▶ [WHAT TO PRODUCE] A line qualifies if it holds the string "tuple". Copy every qualifying line from the records.

★ ★ ★

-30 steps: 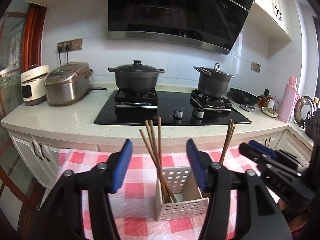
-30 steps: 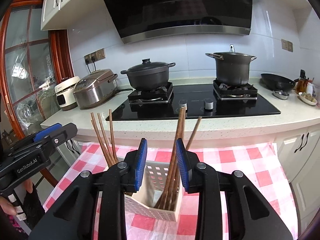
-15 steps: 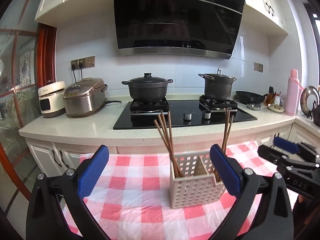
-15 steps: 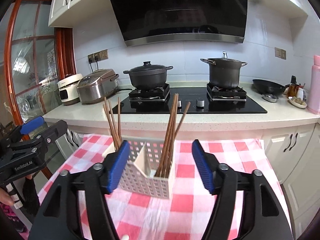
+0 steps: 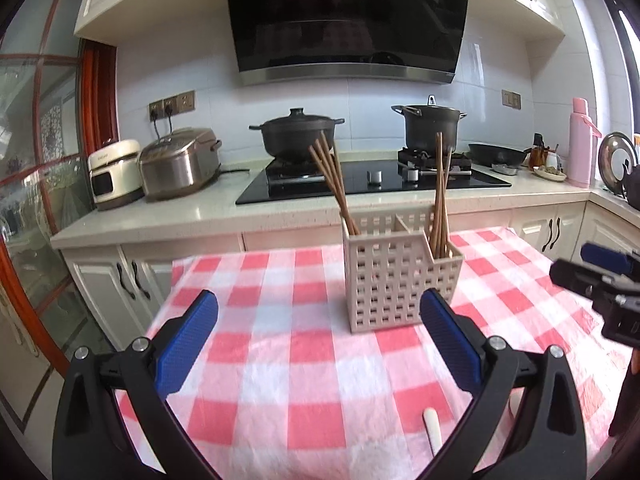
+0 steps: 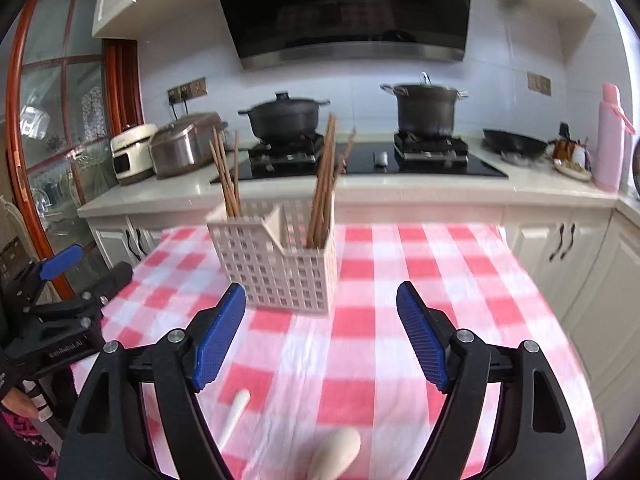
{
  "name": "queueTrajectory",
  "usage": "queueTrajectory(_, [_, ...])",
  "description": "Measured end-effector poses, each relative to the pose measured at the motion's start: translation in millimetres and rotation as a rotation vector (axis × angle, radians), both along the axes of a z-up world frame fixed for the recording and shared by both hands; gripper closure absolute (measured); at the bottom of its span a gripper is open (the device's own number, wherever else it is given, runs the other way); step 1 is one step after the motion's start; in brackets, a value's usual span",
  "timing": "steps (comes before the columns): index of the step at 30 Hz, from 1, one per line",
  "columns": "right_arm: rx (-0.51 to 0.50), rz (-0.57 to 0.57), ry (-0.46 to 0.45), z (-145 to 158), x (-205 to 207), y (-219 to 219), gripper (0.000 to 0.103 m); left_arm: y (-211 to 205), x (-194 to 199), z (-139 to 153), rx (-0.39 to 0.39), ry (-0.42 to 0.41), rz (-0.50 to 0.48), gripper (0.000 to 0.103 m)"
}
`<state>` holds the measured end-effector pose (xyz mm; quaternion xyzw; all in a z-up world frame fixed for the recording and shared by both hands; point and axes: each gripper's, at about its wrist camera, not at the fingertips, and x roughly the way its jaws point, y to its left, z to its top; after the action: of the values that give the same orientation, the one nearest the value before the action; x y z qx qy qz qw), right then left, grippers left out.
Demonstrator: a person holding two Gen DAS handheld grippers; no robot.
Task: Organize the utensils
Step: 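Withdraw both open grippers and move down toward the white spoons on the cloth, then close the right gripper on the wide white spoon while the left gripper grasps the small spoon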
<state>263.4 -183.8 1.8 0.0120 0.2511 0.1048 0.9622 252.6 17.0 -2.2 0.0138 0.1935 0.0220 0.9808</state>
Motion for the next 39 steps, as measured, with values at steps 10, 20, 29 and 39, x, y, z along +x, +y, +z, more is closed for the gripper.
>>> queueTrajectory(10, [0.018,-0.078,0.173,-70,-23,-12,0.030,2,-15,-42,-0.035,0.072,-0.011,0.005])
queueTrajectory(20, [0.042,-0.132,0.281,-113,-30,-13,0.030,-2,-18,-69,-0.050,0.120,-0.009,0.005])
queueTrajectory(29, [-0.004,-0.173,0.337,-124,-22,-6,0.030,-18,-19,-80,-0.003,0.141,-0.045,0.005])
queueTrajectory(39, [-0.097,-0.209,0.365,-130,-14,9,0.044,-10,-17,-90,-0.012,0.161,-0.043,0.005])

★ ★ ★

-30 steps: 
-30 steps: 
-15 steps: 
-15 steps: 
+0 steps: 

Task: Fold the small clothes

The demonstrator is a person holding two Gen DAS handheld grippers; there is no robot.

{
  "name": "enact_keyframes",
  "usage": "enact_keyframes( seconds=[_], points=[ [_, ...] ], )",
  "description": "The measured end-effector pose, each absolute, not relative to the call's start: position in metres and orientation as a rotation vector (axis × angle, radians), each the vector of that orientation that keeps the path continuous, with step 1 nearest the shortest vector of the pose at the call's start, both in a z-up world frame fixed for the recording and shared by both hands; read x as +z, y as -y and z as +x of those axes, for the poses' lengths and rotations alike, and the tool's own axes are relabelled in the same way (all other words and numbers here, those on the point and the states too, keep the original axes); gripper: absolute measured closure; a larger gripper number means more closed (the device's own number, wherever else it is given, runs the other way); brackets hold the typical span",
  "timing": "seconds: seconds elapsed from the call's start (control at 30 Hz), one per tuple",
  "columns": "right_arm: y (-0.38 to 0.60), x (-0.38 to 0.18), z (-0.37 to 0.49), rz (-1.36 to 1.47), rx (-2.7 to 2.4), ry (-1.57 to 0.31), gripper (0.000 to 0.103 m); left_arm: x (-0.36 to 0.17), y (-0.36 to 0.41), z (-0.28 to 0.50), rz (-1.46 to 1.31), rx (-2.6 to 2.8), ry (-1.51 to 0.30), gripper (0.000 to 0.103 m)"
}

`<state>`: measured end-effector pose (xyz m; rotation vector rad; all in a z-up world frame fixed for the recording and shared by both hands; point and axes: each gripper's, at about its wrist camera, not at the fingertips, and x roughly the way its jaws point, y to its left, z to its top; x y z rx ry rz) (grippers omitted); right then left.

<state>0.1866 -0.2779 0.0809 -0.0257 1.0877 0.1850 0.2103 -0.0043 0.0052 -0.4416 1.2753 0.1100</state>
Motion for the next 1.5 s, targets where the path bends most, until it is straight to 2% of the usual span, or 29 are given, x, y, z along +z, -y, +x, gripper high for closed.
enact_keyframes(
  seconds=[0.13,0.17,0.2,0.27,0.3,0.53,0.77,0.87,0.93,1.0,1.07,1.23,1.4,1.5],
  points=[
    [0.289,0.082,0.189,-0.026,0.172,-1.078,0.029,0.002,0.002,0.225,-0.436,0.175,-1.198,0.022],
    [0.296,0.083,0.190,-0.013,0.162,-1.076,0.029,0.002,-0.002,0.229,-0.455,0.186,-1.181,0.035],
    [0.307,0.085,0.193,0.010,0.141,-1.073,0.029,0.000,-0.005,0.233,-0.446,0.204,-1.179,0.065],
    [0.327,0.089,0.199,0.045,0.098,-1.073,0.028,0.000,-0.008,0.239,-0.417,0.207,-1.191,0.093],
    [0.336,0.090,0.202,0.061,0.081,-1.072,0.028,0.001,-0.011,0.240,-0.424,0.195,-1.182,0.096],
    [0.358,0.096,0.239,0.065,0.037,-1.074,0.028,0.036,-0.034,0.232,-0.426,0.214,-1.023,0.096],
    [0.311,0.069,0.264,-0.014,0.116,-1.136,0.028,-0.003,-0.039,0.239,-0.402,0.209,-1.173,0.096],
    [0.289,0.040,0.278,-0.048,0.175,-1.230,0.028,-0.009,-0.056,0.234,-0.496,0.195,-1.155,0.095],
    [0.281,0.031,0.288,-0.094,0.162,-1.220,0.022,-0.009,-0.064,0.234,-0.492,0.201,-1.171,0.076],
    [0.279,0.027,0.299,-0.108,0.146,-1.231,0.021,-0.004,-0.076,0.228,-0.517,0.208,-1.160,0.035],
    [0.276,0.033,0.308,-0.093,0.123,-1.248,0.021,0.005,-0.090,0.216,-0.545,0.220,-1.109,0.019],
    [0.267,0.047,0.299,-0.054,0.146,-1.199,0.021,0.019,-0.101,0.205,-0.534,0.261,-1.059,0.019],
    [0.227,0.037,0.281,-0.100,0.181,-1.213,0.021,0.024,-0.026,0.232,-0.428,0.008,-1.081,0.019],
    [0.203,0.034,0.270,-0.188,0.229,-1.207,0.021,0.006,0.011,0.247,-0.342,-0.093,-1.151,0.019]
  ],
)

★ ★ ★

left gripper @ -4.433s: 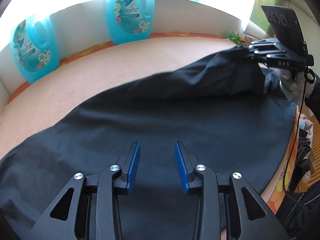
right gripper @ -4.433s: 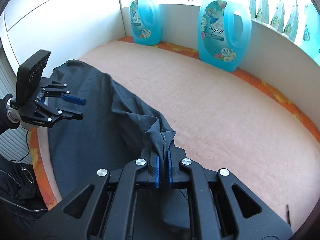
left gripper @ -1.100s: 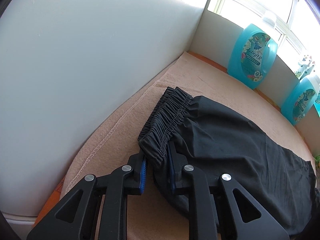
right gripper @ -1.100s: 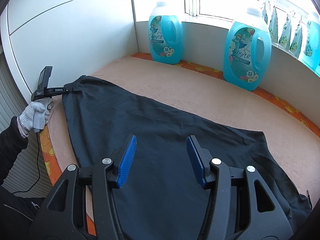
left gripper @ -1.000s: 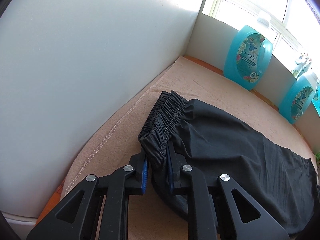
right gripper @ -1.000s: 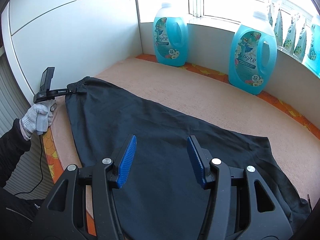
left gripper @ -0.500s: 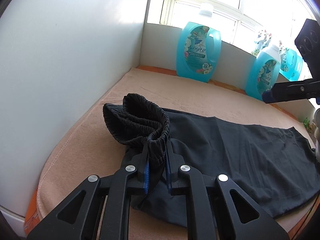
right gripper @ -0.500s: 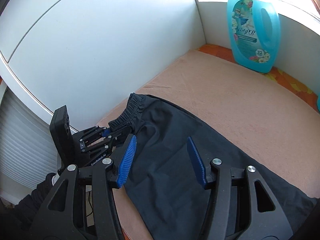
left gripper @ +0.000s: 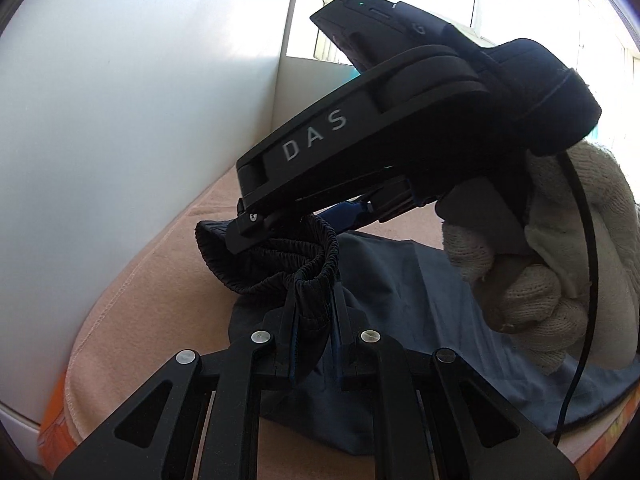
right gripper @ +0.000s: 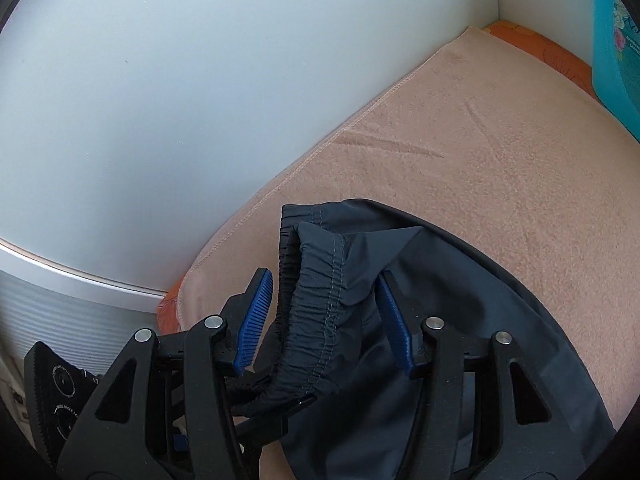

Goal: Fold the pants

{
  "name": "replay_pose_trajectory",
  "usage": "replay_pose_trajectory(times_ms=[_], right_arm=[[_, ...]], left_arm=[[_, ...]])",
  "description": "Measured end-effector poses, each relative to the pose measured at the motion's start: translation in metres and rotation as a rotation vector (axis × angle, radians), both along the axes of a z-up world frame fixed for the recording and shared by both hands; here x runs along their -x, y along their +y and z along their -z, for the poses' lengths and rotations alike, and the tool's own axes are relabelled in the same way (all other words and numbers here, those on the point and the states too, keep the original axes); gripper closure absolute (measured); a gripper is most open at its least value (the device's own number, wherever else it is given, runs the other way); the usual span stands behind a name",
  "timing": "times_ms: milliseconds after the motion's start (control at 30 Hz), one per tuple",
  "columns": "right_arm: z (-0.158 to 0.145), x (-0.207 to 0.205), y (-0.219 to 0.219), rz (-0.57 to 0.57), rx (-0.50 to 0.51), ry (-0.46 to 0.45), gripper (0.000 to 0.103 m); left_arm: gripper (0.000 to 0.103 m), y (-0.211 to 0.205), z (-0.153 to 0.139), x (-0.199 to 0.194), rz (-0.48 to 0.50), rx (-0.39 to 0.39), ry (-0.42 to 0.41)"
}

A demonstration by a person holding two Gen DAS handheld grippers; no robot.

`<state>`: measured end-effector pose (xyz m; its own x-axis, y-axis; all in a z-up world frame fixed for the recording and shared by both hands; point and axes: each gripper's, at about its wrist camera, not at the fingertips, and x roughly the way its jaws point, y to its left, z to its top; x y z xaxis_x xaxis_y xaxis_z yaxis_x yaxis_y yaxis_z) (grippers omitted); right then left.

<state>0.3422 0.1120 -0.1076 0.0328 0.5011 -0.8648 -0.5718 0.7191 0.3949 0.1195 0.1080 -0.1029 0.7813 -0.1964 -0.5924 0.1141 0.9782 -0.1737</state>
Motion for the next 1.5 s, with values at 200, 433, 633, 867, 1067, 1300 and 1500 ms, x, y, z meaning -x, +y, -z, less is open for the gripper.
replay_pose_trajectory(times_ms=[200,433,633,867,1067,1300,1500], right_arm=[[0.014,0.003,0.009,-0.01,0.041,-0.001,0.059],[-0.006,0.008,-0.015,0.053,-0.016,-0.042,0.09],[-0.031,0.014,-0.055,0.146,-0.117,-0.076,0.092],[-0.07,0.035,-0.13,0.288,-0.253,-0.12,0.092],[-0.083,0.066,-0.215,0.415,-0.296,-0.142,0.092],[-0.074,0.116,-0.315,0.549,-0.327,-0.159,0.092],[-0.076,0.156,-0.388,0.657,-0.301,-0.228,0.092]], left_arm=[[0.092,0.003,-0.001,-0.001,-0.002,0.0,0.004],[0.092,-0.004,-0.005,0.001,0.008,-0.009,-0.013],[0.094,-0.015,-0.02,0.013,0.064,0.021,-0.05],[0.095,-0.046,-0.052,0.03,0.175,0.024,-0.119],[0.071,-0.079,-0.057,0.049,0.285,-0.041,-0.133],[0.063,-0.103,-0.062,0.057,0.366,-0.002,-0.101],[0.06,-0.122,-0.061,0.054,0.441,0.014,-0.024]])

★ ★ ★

▶ [EXERCISE RESPONSE]
  "timing": "seconds: seconds elapsed from the call's start (control at 30 Hz), one per tuple",
  "timing": "times_ms: milliseconds after the motion's start (control at 30 Hz), one per tuple",

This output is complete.